WHAT YOU NEED TO DO>
Your task is to output all the records below, word for word.

DATA FOR THE TASK>
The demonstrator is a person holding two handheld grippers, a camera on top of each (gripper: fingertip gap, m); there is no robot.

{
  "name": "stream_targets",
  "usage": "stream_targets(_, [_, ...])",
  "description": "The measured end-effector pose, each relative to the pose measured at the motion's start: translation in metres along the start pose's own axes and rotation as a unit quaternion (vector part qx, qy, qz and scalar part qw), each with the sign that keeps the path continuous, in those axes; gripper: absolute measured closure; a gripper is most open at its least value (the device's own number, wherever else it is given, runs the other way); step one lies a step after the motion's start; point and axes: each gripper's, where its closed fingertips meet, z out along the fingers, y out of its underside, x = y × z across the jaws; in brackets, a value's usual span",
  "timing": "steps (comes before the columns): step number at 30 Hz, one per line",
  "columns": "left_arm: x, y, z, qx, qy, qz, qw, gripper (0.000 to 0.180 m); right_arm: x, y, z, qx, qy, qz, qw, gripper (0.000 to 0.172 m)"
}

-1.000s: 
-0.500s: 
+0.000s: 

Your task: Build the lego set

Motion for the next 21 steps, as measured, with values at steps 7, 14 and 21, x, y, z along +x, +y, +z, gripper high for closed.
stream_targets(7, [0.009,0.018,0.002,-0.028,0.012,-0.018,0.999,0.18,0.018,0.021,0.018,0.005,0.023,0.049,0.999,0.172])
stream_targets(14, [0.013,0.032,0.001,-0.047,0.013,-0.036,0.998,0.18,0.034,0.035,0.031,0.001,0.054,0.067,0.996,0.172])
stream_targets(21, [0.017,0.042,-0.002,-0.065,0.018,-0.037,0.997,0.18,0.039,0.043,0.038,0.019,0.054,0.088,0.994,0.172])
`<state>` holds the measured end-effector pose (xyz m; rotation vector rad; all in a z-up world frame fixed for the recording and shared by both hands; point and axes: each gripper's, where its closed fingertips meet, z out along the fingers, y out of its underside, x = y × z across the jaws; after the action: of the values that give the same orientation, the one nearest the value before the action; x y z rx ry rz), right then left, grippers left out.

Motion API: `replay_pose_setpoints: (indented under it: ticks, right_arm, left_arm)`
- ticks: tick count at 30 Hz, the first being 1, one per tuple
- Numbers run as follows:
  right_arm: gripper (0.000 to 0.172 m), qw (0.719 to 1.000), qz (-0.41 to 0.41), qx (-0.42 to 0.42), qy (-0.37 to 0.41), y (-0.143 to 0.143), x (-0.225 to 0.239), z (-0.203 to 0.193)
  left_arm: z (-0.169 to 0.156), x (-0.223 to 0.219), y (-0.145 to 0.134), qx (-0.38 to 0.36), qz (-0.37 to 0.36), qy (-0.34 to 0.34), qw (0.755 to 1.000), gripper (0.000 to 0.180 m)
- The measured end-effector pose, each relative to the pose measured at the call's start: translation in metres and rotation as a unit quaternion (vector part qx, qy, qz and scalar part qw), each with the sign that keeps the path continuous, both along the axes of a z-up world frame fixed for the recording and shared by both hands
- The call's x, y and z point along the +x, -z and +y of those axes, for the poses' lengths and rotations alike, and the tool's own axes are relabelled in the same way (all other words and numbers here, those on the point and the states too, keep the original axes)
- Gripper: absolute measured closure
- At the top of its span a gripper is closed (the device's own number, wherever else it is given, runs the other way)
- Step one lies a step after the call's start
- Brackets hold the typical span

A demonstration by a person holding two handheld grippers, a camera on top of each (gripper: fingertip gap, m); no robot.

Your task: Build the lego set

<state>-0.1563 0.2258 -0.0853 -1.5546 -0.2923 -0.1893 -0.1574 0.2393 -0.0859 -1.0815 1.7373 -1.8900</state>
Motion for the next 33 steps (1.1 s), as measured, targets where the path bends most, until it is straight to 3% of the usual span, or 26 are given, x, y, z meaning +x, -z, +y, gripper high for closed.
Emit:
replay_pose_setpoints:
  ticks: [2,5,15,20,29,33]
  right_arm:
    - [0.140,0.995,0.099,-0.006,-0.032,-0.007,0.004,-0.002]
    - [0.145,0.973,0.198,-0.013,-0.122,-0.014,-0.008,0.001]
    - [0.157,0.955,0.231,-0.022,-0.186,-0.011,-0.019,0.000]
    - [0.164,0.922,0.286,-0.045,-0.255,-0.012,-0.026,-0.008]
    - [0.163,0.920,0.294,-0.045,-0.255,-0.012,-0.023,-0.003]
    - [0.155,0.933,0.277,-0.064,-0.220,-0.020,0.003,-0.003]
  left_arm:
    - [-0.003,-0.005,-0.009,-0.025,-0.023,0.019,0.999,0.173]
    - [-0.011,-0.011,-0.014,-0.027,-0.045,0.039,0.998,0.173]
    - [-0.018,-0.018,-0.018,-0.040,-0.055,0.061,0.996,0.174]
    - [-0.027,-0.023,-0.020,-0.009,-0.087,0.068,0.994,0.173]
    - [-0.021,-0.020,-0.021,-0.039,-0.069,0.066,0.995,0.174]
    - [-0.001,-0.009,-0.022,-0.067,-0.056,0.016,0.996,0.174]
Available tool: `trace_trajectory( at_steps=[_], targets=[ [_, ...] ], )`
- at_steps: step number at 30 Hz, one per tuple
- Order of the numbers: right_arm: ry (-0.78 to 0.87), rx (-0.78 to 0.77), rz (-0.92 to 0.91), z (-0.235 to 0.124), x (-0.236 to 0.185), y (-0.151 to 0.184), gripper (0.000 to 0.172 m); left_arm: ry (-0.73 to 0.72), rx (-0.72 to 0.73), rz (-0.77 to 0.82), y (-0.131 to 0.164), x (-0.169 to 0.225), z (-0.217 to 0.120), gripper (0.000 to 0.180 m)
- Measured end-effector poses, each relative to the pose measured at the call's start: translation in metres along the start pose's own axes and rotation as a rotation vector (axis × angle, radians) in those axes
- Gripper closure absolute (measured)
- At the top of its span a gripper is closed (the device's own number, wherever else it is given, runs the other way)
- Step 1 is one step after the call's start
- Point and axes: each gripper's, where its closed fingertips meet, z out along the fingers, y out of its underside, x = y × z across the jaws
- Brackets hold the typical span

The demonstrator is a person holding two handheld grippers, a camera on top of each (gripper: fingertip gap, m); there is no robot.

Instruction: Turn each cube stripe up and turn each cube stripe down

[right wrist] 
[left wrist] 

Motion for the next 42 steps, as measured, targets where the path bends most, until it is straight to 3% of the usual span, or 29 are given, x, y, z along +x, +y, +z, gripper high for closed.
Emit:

FINAL ANSWER>
The demonstrator is a person holding two handheld grippers, a camera on top of each (gripper: fingertip gap, m); there is no robot.

{
  "name": "stream_targets",
  "usage": "stream_targets(_, [_, ...])",
  "description": "The measured end-effector pose, each relative to the pose measured at the motion's start: translation in metres along the start pose's own axes and rotation as a unit quaternion (vector part qx, qy, qz and scalar part qw), each with the sign that keeps the path continuous, in those axes; gripper: absolute measured closure; a gripper is most open at its least value (the device's own number, wherever else it is given, runs the other way); step one lies a step after the motion's start; point and axes: each gripper's, where its closed fingertips meet, z out along the fingers, y out of its underside, x = y × z across the jaws; in brackets, a value's usual span",
  "timing": "steps (comes before the columns): step number at 30 Hz, one per line",
  "columns": "left_arm: x, y, z, qx, qy, qz, qw, gripper (0.000 to 0.180 m); right_arm: x, y, z, qx, qy, qz, qw, gripper (0.000 to 0.172 m)"
}

-1.000s: 
-0.500s: 
+0.000s: 

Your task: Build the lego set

Motion for the next 21 steps, as measured, with values at steps 7, 14 and 21, x, y, z along +x, +y, +z, gripper high for closed.
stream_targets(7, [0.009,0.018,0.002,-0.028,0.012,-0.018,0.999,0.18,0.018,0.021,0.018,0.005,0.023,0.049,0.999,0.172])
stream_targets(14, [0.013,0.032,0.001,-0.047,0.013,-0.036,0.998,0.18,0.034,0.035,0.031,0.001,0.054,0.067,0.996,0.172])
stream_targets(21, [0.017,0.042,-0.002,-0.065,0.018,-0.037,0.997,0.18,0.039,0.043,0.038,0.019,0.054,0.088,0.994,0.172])
`<state>` holds the measured end-effector pose (xyz m; rotation vector rad; all in a z-up world frame fixed for the recording and shared by both hands; point and axes: each gripper's, where its closed fingertips meet, z out along the fingers, y out of its underside, x = y × z across the jaws; after the action: of the values that give the same orientation, the one nearest the value before the action; x y z rx ry rz), right then left, grippers left out.

Motion API: `replay_pose_setpoints: (indented under it: ticks, right_arm, left_arm)`
- ticks: tick count at 30 Hz, the first being 1, one per tuple
- Numbers run as follows:
  right_arm: gripper (0.000 to 0.172 m), qw (0.719 to 1.000), qz (-0.41 to 0.41), qx (-0.42 to 0.42), qy (-0.37 to 0.41), y (-0.143 to 0.143), x (-0.225 to 0.239), z (-0.203 to 0.193)
  left_arm: z (-0.169 to 0.156), x (-0.223 to 0.219), y (-0.145 to 0.134), qx (-0.38 to 0.36), qz (-0.37 to 0.36), qy (-0.34 to 0.34), qw (0.755 to 1.000), gripper (0.000 to 0.180 m)
- The measured end-effector pose, each relative to the pose measured at the call's start: translation in metres and rotation as a unit quaternion (vector part qx, qy, qz and scalar part qw), each with the sign that keeps the path continuous, both along the axes of a z-up world frame fixed for the recording and shared by both hands
- The call's x, y and z point along the +x, -z and +y of those axes, for the poses' lengths and rotations alike, and the tool's own axes are relabelled in the same way (all other words and numbers here, those on the point and the states too, keep the original axes)
- Gripper: absolute measured closure
- At the top of its span a gripper is closed (the device's own number, wherever else it is given, runs the other way)
- Step one lies a step after the call's start
- Brackets hold the typical span

A demonstration by a person holding two handheld grippers, a camera on top of each (gripper: fingertip gap, m); no robot.

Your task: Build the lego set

<state>-0.1563 0.2258 -0.0853 -1.5546 -0.2923 -0.1893 -0.1574 0.2393 -0.0859 -1.0815 1.7373 -1.8900</state>
Motion for the next 33 steps (1.1 s), as measured, targets where the path bends most, until it is straight to 3% of the usual span, or 26 are given, x, y, z meaning +x, -z, +y, gripper high for closed.
Emit:
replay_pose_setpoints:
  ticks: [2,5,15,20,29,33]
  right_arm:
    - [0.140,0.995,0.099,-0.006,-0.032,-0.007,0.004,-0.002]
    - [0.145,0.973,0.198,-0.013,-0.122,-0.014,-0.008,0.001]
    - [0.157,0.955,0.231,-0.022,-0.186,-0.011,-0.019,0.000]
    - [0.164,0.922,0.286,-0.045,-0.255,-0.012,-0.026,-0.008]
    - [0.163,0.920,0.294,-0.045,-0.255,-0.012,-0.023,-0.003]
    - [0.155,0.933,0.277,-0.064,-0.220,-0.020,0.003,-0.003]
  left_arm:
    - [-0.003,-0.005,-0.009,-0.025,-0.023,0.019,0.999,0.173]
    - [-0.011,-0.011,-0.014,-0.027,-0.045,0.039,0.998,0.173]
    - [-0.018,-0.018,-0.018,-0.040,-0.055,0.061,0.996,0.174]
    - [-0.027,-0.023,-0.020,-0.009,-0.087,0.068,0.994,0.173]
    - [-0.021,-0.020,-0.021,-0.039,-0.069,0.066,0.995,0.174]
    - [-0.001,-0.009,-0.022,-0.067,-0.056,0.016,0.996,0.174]
Available tool: `trace_trajectory( at_steps=[_], targets=[ [_, ...] ], )`
- at_steps: step number at 30 Hz, one per tuple
- Order of the numbers: right_arm: ry (-0.78 to 0.87), rx (-0.78 to 0.77), rz (-0.92 to 0.91), z (-0.235 to 0.124), x (-0.236 to 0.185), y (-0.151 to 0.184), gripper (0.000 to 0.172 m); left_arm: ry (-0.73 to 0.72), rx (-0.72 to 0.73), rz (-0.77 to 0.82), y (-0.131 to 0.164), x (-0.169 to 0.225), z (-0.217 to 0.120), gripper (0.000 to 0.180 m)
- Measured end-effector poses, each relative to the pose measured at the call's start: translation in metres along the start pose's own axes and rotation as a rotation vector (axis × angle, radians) in those axes
- Gripper closure absolute (measured)
- At the top of its span a gripper is closed (the device's own number, wherever else it is given, runs the other way)
- Step 1 is one step after the call's start
- Point and axes: each gripper's, where its closed fingertips meet, z out along the fingers, y out of its underside, x = y × z across the jaws
- Brackets hold the typical span

The demonstrator is a person holding two handheld grippers, a camera on top of each (gripper: fingertip gap, m); there is no robot.

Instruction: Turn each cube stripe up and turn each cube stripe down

[right wrist] 
[left wrist] 

Motion for the next 42 steps, as measured, targets where the path bends most, until it is straight to 3% of the usual span, or 29 are given, x, y, z along +x, +y, +z, gripper high for closed.
Emit:

What was asked for in the exercise is now done.